Assignment
Reproduce the listing that follows so that each line matches the original exactly.

┌──

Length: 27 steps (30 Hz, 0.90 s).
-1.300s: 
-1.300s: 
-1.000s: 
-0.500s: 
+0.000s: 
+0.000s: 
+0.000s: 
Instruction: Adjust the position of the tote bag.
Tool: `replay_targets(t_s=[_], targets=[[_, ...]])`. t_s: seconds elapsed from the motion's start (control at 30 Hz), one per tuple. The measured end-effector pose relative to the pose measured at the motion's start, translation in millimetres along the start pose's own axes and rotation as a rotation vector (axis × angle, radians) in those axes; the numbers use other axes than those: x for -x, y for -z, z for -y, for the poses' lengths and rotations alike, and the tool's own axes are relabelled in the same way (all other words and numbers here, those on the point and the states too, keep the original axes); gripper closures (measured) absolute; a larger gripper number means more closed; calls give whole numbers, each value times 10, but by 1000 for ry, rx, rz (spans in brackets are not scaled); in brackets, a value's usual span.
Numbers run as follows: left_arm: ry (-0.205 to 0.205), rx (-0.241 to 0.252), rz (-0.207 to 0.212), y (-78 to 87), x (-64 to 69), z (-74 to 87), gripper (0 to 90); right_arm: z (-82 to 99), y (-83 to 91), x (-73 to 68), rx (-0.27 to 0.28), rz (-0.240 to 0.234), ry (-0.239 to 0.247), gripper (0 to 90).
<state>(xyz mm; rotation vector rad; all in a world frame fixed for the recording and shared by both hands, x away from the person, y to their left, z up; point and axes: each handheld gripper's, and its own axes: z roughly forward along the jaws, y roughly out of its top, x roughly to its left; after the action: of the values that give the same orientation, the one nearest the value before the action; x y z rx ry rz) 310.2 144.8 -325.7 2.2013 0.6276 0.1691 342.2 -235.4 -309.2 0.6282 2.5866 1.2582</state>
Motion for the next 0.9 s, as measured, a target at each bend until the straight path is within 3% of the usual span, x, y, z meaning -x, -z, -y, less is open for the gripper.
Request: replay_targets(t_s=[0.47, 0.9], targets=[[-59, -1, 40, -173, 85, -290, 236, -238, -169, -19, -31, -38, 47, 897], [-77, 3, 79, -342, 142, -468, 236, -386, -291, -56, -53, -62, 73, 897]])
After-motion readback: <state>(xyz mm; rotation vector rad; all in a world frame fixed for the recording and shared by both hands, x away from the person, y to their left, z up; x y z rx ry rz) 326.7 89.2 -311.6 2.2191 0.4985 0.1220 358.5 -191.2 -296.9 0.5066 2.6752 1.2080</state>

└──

Exercise answer
Length: 27 steps (30 Hz, 0.90 s).
-1.300s: 
-1.300s: 
-1.000s: 
-0.500s: 
+0.000s: 
+0.000s: 
+0.000s: 
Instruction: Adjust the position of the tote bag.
Tool: `replay_targets(t_s=[_], targets=[[_, ...]])`. t_s: seconds elapsed from the motion's start (control at 30 Hz), one per tuple. The measured end-effector pose relative to the pose measured at the motion's start, translation in millimetres along the start pose's own axes and rotation as a rotation vector (axis × angle, radians) in those axes; the numbers use other axes than those: x for -x, y for -z, z for -y, for the poses' lengths and rotations alike, and the tool's own axes are relabelled in the same way (all other words and numbers here, those on the point and the states too, keep the original axes); gripper closures (measured) absolute; a larger gripper number means more closed; calls give whole numbers, each value times 10, but by 1000 for ry, rx, rz (spans in brackets are not scaled); in brackets, a value's usual span.
Numbers run as follows: left_arm: ry (-0.205 to 0.205), rx (-0.241 to 0.252), rz (-0.207 to 0.212), y (-78 to 87), x (-64 to 69), z (-74 to 87), gripper (0 to 90); right_arm: z (-82 to 99), y (-83 to 91), x (-73 to 68), rx (-0.27 to 0.28), rz (-0.240 to 0.234), ry (-0.239 to 0.247), gripper (0 to 90).
<state>(xyz mm; rotation vector rad; all in a world frame fixed for the recording and shared by both hands, x away from the person, y to their left, z up; point and axes: each handheld gripper's, and its own axes: z roughly forward along the jaws, y roughly out of its top, x roughly to its left; after the action: of the values that give the same orientation, the one nearest the value before the action; x y z rx ry rz) 310.2 144.8 -325.7 2.2013 0.6276 0.1691 342.2 -235.4 -309.2 0.6282 2.5866 1.2582</state>
Motion for the next 0.9 s, as measured, a target at each bend until the straight path is within 3% of the usual span, x, y, z meaning -x, -z, -y, less is open for the gripper.
Request: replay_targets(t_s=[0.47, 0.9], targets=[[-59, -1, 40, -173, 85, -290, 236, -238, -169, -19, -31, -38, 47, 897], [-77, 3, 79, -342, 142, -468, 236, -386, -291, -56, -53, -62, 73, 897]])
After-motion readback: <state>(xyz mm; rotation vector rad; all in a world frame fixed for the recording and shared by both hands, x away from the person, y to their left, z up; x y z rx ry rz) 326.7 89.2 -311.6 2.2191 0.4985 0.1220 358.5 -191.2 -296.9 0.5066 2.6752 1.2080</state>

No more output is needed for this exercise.